• [WORK ITEM]:
Write out the listing exactly as it is given.

─── GIVEN RECORDS

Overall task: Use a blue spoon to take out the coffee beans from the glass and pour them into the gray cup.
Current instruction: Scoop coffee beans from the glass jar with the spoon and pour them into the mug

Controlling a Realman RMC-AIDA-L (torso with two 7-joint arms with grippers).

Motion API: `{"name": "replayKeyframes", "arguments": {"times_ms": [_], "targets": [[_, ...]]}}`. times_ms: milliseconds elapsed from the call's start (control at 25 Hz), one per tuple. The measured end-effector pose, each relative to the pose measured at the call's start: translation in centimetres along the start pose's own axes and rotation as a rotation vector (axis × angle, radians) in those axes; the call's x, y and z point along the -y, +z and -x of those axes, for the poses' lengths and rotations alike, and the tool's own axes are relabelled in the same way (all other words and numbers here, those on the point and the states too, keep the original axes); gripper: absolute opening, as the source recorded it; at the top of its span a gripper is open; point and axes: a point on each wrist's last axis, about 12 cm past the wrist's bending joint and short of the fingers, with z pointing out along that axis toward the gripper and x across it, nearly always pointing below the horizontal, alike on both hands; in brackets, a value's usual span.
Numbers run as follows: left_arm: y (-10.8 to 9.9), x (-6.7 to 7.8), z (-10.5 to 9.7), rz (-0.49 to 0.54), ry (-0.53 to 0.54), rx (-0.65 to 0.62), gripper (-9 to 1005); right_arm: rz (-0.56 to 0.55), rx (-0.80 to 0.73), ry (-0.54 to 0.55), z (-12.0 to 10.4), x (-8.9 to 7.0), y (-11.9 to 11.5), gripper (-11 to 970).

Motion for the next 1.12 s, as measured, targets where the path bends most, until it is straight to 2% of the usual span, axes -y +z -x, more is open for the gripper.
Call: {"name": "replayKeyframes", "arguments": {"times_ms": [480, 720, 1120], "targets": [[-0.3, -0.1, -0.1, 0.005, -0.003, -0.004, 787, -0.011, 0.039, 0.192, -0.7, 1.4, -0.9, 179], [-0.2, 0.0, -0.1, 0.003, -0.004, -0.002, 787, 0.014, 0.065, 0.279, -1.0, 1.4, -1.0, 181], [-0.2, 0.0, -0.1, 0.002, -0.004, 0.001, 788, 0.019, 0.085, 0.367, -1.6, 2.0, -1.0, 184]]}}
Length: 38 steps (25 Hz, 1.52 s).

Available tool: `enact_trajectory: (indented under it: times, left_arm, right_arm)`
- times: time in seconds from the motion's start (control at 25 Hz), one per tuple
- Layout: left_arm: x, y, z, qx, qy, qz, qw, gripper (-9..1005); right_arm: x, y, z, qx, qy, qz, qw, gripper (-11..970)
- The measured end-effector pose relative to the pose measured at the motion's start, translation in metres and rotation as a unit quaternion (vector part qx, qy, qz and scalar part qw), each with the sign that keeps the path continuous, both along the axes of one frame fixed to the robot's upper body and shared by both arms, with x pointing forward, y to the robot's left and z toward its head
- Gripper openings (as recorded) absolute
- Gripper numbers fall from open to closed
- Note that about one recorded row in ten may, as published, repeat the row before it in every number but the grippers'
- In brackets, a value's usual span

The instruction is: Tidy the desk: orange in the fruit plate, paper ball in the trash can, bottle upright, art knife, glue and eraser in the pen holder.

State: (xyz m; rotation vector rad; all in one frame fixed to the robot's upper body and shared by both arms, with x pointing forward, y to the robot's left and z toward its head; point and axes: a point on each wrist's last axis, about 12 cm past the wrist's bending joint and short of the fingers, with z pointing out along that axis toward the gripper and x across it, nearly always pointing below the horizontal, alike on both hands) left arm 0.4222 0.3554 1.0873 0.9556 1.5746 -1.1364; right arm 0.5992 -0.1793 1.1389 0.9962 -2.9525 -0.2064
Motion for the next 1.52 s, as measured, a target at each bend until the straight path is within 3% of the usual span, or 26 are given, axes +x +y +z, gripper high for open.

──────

• [ANSWER TO THIS EXERCISE]:
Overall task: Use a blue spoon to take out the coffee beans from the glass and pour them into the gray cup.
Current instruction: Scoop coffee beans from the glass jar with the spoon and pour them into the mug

Controlling a Realman RMC-AIDA-L (torso with two 7-joint arms with grippers).

Motion API: `{"name": "replayKeyframes", "arguments": {"times_ms": [_], "targets": [[_, ...]]}}`. times_ms: milliseconds elapsed from the call's start (control at 25 Hz), one per tuple. The measured end-effector pose, each relative to the pose measured at the call's start: translation in centimetres along the start pose's own axes and rotation as a rotation vector (axis × angle, radians) in those axes; the call's x, y and z point along the -y, +z and -x of those axes, for the poses' lengths and rotations alike, and the tool's own axes are relabelled in the same way (all other words and numbers here, those on the point and the states too, keep the original axes); gripper: absolute opening, as the source recorded it; at the top of its span a gripper is open; point and axes: a point on each wrist's last axis, about 12 cm past the wrist's bending joint and short of the fingers, with z pointing out along that axis toward the gripper and x across it, nearly always pointing below the horizontal, alike on both hands; in brackets, a value's usual span.
Numbers run as follows: left_arm: y (-10.8 to 9.9), x (-6.7 to 7.8), z (-10.5 to 9.7), rz (-0.49 to 0.54), ry (-0.53 to 0.54), rx (-0.65 to 0.62), gripper (-9 to 1005); right_arm: rz (-0.56 to 0.55), rx (-0.80 to 0.73), ry (-0.54 to 0.55), z (-12.0 to 10.4), x (-8.9 to 7.0), y (-11.9 to 11.5), gripper (-11 to 970).

Motion for the next 1.12 s, as measured, targets where the path bends most, until it is straight to 2% of the usual span, axes -y +z -x, more is open for the gripper.
Call: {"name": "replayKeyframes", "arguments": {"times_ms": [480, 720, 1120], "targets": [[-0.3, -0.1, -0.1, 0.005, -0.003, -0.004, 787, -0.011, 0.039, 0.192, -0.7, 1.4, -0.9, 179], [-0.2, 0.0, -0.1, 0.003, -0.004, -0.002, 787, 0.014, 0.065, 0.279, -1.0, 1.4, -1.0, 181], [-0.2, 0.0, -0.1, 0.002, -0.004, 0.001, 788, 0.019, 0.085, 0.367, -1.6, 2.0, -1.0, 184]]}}
Length: 38 steps (25 Hz, 1.52 s).

Available tool: `enact_trajectory: (indented under it: times, left_arm, right_arm)`
- times: time in seconds from the motion's start (control at 25 Hz), one per tuple
- Layout: left_arm: x, y, z, qx, qy, qz, qw, gripper (-9..1005); right_arm: x, y, z, qx, qy, qz, qw, gripper (-11..970)
- The measured end-effector pose relative to the pose measured at the motion's start, translation in metres and rotation as a unit quaternion (vector part qx, qy, qz and scalar part qw), each with the sign that keeps the path continuous, both along the axes of one frame fixed to the robot's upper body and shared by both arms, with x pointing forward, y to the robot's left and z toward its head
- Gripper openings (as recorded) absolute
- Gripper numbers fall from open to closed
- Note that about one recorded row in ten may, as published, repeat the row before it in every number but the grippers'
- In brackets, a value's usual span

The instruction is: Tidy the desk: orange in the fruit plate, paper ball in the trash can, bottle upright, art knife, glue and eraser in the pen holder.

State: (xyz m; rotation vector rad; all in one frame fixed to the robot's upper body and shared by both arms, with x pointing forward, y to the robot's left and z toward its head; point and axes: a point on each wrist's last axis, about 12 cm past the wrist's bending joint and short of the fingers, with z pointing out along that axis toward the gripper and x across it, nearly always pointing below the horizontal, alike on both hands) left arm 0.4222 0.3554 1.0873 0.9556 1.5746 -1.1364; right arm 0.5992 -0.1793 1.1389 0.9962 -2.9525 -0.2064
Motion for the next 1.52 s, as measured, a target at each bend until the straight path is within 3% of the usual span, or 26 are given, axes +x +y +z, gripper high for open.

No other output was requested.